Consumption: Virtual ‘Reality”
According to the Merriam-Webster definition, virtual reality is “an artificial environment which is experienced through sensory stimuli… provided by a computer and in which one’s actions partially determine what happens in the environment” (“Virtual”). Also called “near-reality” by the Virtual Reality Society, the term “virtual reality” is normally in reference to a type of computer generated reality emulation (https://www.vrs.org.uk/virtual-reality/what-is-virtual-reality.html). Through the internet, users of virtual reality can download environments to experience alone or in the company of other users. Focusing on the online network capabilities of virtual reality, I will discuss the limitations of the technology and consumption of, and possibilities for the future with associated risks.
As with all technology, virtual reality is limited by the development of computer parts and network capability. Similar to the equilibrium between size and function with smartphones, virtual reality is limited by the current design that allows for augmentation. Currently, virtual reality is accessed through a computerized headset. The headset is often a stand-alone unit, although may be connected to a computer, that sits on the user’s head to display a three-dimensional environment. This immersion is often enhanced with the use of sound using built-in speakers. Virtual reality is limited in its power by the technology associated with the headset, but also by the development of online functionality.
Because the technology has recently entered the homes of consumers, although it has been a concept for over 100 years, the functions are limited to what the headset can run and what developers have created. One of the earliest examples of virtual reality is the stereoscope, developed by Charles Wheatstone. Modern VR has added the third-dimension as well as sound, but the future may hold scent or sensation emulations. This technology comes at a price, however, as VR headsets can cost upwards of a thousand dollars for consumer products. The military also utilizes VR in flight simulations, including things such as wind and vibrations to add to the realism. Users that can afford the headset, an internet subscription, necessary accessories, and option software can experience tens of different environments and play games that allow for things impossible in reality. The of VR is limited by the mobility of the device and price of the components. Thus, the online functionality of VR is limited by the number of users that may access it. What’s the point of an online chat if no one else can afford to join it? Bandwidth is also a large issue with the functionality of VR because if it escalates to a wide scale degree, the breadth of the internet wouldn’t be able to handle every person’s needs online.

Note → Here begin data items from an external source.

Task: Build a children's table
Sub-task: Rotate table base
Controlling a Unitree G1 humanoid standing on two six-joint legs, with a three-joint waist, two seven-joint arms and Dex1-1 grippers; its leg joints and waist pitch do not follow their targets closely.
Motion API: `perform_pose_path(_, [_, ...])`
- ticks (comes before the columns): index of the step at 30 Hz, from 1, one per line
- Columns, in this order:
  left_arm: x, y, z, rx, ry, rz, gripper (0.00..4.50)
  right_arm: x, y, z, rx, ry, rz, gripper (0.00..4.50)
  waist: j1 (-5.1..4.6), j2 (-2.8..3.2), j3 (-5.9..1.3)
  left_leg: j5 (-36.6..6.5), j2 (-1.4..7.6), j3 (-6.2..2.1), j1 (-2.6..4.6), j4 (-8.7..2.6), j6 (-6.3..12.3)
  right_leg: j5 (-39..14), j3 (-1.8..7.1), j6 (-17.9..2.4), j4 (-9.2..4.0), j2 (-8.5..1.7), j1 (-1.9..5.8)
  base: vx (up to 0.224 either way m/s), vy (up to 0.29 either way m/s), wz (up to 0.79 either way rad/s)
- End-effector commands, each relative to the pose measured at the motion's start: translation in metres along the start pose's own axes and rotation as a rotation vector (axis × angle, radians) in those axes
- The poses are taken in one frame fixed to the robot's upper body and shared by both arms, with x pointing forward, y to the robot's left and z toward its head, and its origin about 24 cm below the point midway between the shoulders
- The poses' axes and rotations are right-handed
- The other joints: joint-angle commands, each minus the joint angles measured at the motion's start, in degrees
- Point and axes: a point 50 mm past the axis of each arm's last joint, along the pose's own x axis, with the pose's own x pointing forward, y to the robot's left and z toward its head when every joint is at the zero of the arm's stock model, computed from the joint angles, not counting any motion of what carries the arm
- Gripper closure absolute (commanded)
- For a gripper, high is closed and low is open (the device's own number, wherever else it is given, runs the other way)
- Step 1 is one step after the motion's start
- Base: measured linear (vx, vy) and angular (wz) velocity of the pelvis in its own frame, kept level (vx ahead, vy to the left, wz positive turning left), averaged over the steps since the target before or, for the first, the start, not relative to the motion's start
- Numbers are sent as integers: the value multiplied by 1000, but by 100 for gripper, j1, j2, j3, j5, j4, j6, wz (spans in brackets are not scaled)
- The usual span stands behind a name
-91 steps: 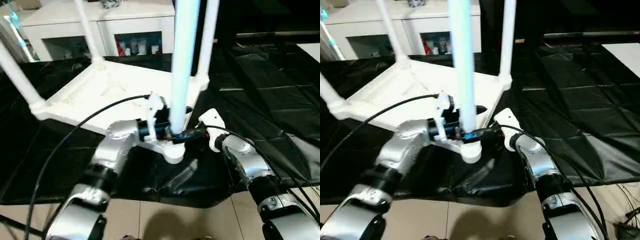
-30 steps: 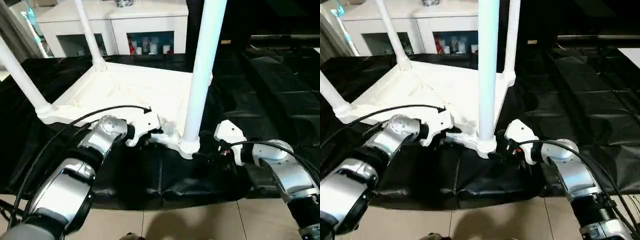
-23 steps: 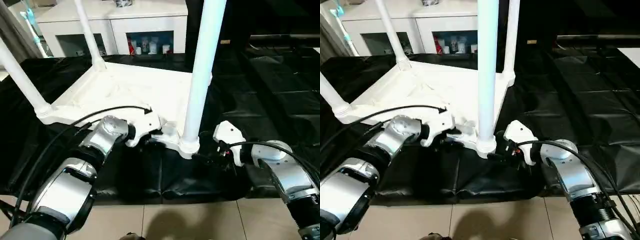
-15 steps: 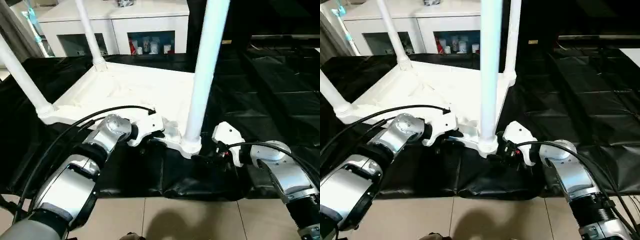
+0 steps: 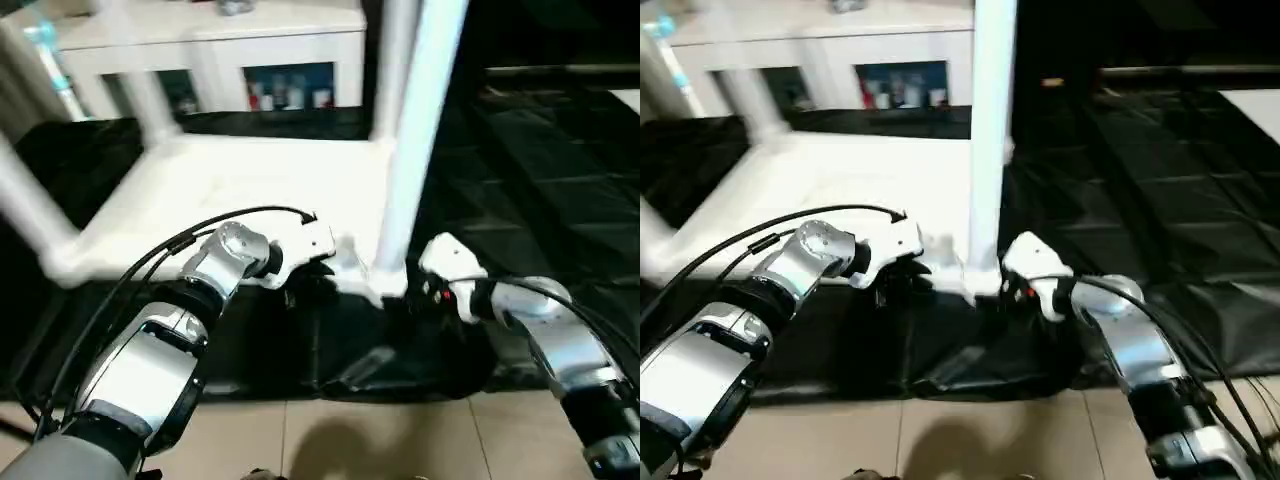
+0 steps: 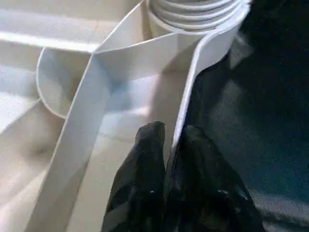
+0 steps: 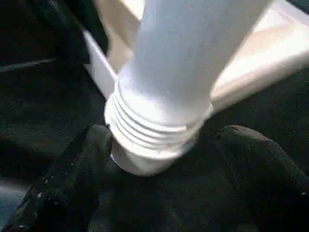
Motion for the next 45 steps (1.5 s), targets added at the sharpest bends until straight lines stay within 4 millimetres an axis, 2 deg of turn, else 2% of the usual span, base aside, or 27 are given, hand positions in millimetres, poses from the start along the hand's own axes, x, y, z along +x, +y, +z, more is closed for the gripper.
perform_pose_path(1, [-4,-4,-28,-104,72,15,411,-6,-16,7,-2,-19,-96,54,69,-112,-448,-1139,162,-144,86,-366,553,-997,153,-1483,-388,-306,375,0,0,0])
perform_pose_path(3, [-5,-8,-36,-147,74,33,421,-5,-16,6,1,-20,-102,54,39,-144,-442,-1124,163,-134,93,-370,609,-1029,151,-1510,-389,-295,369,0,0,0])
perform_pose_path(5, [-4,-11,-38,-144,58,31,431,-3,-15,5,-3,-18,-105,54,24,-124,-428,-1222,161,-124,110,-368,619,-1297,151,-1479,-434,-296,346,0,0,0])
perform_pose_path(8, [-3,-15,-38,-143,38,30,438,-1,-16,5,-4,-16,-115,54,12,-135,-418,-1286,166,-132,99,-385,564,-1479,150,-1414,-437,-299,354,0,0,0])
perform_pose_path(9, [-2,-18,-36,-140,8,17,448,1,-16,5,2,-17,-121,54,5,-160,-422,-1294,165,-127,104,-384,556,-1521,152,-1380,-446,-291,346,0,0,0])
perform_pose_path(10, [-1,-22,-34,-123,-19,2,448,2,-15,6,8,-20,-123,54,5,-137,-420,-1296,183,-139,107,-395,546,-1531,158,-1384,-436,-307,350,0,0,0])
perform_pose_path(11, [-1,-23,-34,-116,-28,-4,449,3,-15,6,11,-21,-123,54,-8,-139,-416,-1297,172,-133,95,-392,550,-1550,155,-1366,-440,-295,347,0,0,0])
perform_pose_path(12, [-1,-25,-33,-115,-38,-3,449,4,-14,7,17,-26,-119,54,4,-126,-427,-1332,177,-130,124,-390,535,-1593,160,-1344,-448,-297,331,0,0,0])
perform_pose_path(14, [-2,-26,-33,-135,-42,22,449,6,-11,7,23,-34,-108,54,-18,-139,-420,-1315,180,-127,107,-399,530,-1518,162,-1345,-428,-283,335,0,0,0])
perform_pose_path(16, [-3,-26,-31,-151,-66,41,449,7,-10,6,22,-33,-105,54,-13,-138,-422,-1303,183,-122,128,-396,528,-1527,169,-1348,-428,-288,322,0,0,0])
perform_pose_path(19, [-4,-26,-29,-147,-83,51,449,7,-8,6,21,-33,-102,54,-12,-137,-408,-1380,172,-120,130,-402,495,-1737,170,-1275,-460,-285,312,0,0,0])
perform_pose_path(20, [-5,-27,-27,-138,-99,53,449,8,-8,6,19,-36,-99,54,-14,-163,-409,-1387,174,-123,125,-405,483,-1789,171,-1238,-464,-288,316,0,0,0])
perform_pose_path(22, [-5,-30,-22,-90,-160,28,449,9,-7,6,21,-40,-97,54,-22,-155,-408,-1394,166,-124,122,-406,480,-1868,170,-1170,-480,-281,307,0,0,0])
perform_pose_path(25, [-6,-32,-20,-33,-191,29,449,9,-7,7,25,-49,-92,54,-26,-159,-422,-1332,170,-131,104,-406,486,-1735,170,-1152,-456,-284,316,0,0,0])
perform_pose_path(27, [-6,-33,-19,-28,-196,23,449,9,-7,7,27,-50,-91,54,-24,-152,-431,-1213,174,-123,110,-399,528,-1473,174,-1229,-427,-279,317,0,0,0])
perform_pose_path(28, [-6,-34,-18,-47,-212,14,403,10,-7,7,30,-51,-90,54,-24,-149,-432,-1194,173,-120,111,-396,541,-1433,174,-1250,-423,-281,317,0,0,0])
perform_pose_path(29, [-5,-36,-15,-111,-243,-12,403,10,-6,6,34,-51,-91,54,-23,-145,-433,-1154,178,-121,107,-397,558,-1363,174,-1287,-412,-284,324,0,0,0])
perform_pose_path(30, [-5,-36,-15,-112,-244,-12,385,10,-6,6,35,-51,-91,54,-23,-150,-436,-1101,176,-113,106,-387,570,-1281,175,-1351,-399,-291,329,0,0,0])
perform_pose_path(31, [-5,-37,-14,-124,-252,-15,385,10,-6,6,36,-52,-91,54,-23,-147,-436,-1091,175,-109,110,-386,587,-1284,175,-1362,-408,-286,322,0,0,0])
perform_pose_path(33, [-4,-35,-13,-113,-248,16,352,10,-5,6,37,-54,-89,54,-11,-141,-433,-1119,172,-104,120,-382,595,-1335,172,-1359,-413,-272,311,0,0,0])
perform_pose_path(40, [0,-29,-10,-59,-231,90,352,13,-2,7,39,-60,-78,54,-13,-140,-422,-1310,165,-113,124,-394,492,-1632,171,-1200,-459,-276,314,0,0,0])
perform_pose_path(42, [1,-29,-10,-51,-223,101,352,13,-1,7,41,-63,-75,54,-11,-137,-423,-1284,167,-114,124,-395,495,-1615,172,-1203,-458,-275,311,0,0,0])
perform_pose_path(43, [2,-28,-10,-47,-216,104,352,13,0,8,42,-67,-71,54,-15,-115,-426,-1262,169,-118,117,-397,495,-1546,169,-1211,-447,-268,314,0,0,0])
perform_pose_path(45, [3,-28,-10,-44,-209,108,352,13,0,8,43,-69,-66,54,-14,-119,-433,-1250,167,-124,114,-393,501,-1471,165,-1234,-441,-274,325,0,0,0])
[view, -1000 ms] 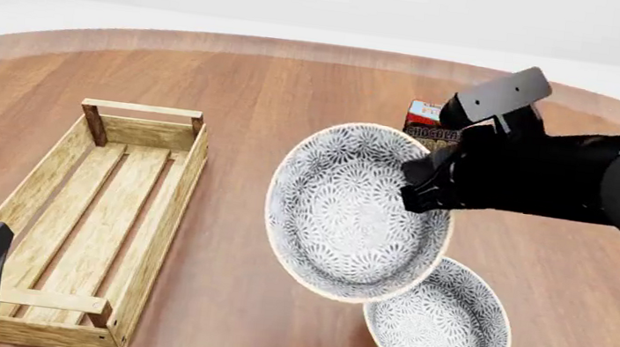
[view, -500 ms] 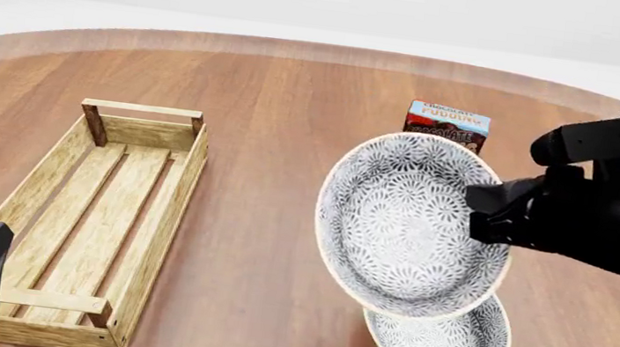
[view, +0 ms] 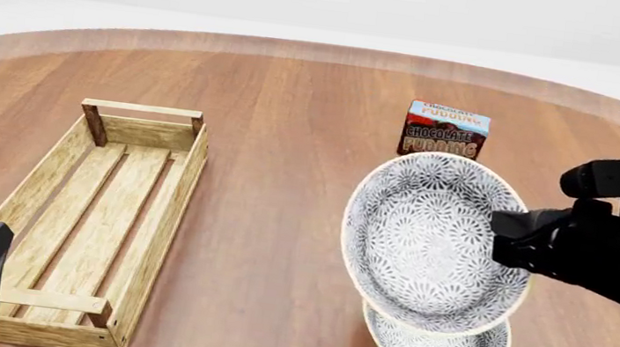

In regards to cultural studies, the “Circuit of Culture, by Paul du Gay et. al, introduces a way of thinking about a concept in terms that emphasize the intersectionality of the different components. Although I’m focusing on consumption alone, it’s impossible to discuss consumption without regulation, representation, identity, and production becoming a part of the conversation. Consumption refers to the purchase of a good or service, the way the consumer uses it, and how the meaning of the product changes in the way that it’s used. The “Circuit of Culture” illustrates how something infiltrates society and becomes associated with culture, both literally and abstractly.
Media loves to theorize about the future of technology, especially in outlandish science fiction. Shows like Black Mirror and Sword Art Online have implemented virtual reality in a full body experience with complete immersion. Both pieces of media, however, show the dangers of letting a technology dictate your environment and control your neurology. Software such as VR Chat, a virtual reality chatting service, is where I see the internet playing a large part in the future of this technology. The COVID-19 pandemic created isolation, and subsequently the fear of, and led to the development of online social software. VR Chat places the users in a setting of their choice with strangers on the internet. Creating an artificial environment to reflect how people naturally meet is the future of virtual reality.
I theorize that because of the rapidly increasing human population to an unsustainable degree, pandemics and other disasters will continue to force society into isolation. Virtual reality will act as a medium to experience real life in the comfort of the home. Soon, everyone will have a headset so that they may meet with their friends and experience different environments together at a much lower cost than once before. No longer will individuals have to risk the dangers of outside; they will instead work to experience things impossible in reality or things possible only once. Virtual reality sex, virtual reality food, virtual reality life. Despite all the warnings from fictional media about becoming addicted to the internet and allowing it to have too much autonomy over people, people will always go too far rather than not far enough.
Subscription services have become largely popular in the entertainment world today. I believe that in the future, households will be subscribing to certain clubs and platforms where they experience virtual reality at an exclusive level. For example, a breakfast bar location where you can experience an atmosphere and clientele of like-minded people may cost a certain amount a month to allow for access. Exclusivity is a large part of what makes people feel special and how to earn capital. Services such as these would act similarly to country clubs; providing the rich a place to flaunt their richness and the poor a feeling of envy. Anything with a semblance of “reality” will reflect the status quo of the current world, so I believe virtual reality is not an exception. I think it will further this division and make the internet a place even more elitist than the “real” world. People with attempt to emulate reality when what was once reality is impossible to achieve, letting the real-world rot from going too far.